[MUSIC PLAYING] DOUG LLOYD: So we've been inching closer and closer that holy grail of data structures, one that we can insert into, delete from, and look up in constant time. Right. That's sort of the goal. We want to be able to do things very, very quickly.
Have we found it here when we're talking about tries? Well, let's take a look. So we've seen several different data structures that handle the mapping of so-called key-value pairs, mapping some piece of data to some other piece of data so we know where to find information in the structure.
So for array, for example, the key is the element index or array location 0 or array 1 and so on. And the value is the data that exists at that location. So what is stored in array 0? What is stored in array 1 versus just 0 and 1, which would be the keys.
With a hash table it's sort of the same idea. With a hash table, we have this hash function that generates hash codes. So the key is the hash code of the data. And the value, particularly we talked about chaining in the video on hash tables, is that linked list of data that hashes to that hashcode. Right. What about another approach this method, though? What about a method where the key is guaranteed to be unique, unlike a hash table, where we could end up with two pieces of data having the same hashcode. And then we have to deal with that by either probing or more preferably chaining to fix that problem.
So now we can guarantee that our key will be unique. And what if our value was just something as easy as true and false that tells us whether or not that piece of information exists in the structure? A Boolean could be as simple as a bit. Realistically it's probably a byte more likely than a bit. But that's a lot smaller than storing maybe a 50-character string, for example.
So tries, similar to hash tables, which combine arrays and linked list, tries combine arrays, structures, and pointers together to store data in an interesting way that's pretty different from anything we've seen so far. Now we use the data as a roadmap to navigate this data structure. And if we can follow the roadmap, if we can follow the data from beginning to end, we'll know whether that data exist in the trie.
And if we can't follow the map from meaning to end at all, the data can't exist. Again, the keys here are guaranteed to be unique. And so unlike a hash table, we'll never have to deal with collisions here. And no two pieces of data have exactly the same roadmap unless that data is identical.
If we insert John, then we search for John. That's two identical pieces of data, right, we're looking through. But otherwise, any two pieces of data are guaranteed to have unique roadmaps through this data structure. And we're going to take a look at a visual of this in just a moment.
We'll do this by trying to create a new data structure, mapping the following key value pairs. In this case, we're not going to use something as simple as a Boolean. We actually will store the string. And that string is going to be the name of a university.
And the key is going to be the year when that university was founded. All years for universities are going to be four digits. And so we'll use those four digits to navigate through this data structure.

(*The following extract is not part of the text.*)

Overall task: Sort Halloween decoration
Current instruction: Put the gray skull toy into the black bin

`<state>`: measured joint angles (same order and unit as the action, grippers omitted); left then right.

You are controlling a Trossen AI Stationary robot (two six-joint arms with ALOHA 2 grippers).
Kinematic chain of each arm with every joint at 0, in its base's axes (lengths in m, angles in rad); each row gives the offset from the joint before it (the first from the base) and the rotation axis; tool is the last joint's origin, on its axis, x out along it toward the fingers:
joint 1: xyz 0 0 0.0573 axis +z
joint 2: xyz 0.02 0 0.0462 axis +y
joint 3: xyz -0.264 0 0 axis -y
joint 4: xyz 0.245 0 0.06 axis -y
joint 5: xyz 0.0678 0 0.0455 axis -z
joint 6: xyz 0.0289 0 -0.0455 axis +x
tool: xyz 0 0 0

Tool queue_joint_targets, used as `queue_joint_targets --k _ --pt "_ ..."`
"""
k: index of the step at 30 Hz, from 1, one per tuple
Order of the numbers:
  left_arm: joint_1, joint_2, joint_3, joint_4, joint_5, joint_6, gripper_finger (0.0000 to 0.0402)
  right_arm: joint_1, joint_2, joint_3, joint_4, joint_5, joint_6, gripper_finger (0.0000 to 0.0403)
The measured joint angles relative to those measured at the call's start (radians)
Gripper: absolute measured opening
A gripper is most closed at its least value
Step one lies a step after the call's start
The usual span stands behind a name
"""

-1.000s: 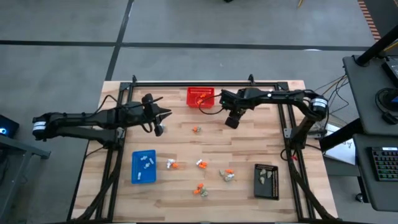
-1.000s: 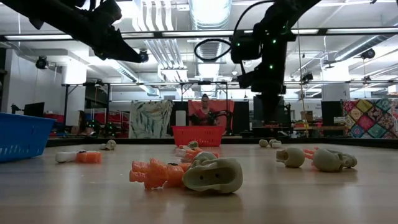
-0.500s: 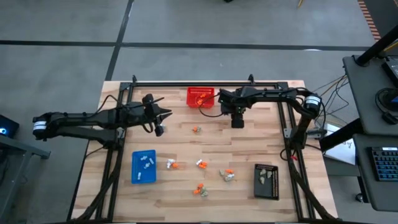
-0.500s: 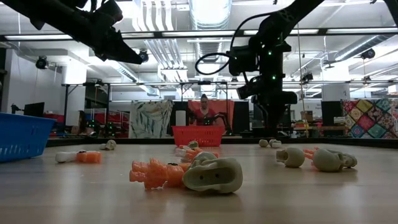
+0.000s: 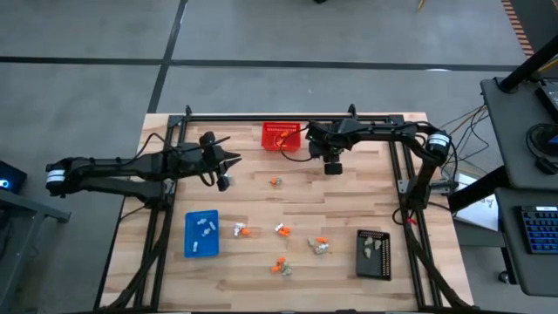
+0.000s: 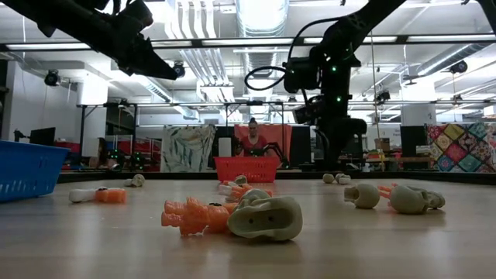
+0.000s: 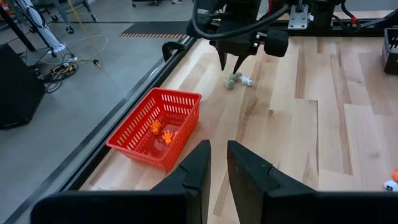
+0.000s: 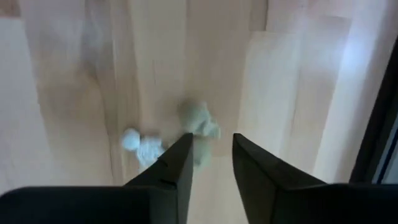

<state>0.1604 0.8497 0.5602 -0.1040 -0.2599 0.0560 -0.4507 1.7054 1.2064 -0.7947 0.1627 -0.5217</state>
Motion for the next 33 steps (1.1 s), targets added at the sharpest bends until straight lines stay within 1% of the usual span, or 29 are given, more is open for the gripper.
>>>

And we'll see, again, how we do that in just a second.
At the end of the path, we'll see the name of the university that corresponds to that key, those four digits. The basic idea behind a trie is we have a central route. So think about it like a tree. And this is similar in spelling and in concept to a tree. Generally when we think about trees in the real world, they have a root that's in the ground and they grow upward and they have branches and they have leaves. And basically the idea of a trie is exactly the same, except that root is anchored somewhere in the sky. And the leaves are at the bottom.
So it's kind of like taking a tree and just flipping it upside down. But there are still branches. And those would be our pathways, those will be our connections from the root to the leaves. In this case, those paths, those branches are labeled with digits that tell us which way to go from where we are.
If we see a 0, we go down this branch, if we see a 1, we go down this branch, and so and so on. Well, what does this mean? Well, that means that at every junction point and every node in the middle and every branch, there are 10 possible places that we can go. So there are 10 pointers from every location.
And this is where tries can get a little bit intimidating for somebody who's doesn't have a lot of experience in computer science before. But tries are really pretty awesome. And if you have the chance to work with them and you're willing to dig-in and experiment with them, they're really quite interesting data structures to work with. If we want to insert an element into the trie, all we need to do is build the correct path from the root to the leaf. Here's what every step along the way might look like. We're going to define a new data structure for a new node called a trie.
And inside of that data structure there are two pieces. We're going to store the name of a university. And we're going to store an array of pointers to other nodes of the same type. So, again, this is that sort of concept of everywhere we are, we at 10 possible places we can go. If we see a 0, we go down this branch. If we see a 1, this branch, and so on and so on and so on. If we say 9, we go down this branch. So at every junction point, we can go 10 possible places. So every node has to contain 10 pointers to other nodes, to 10 other nodes.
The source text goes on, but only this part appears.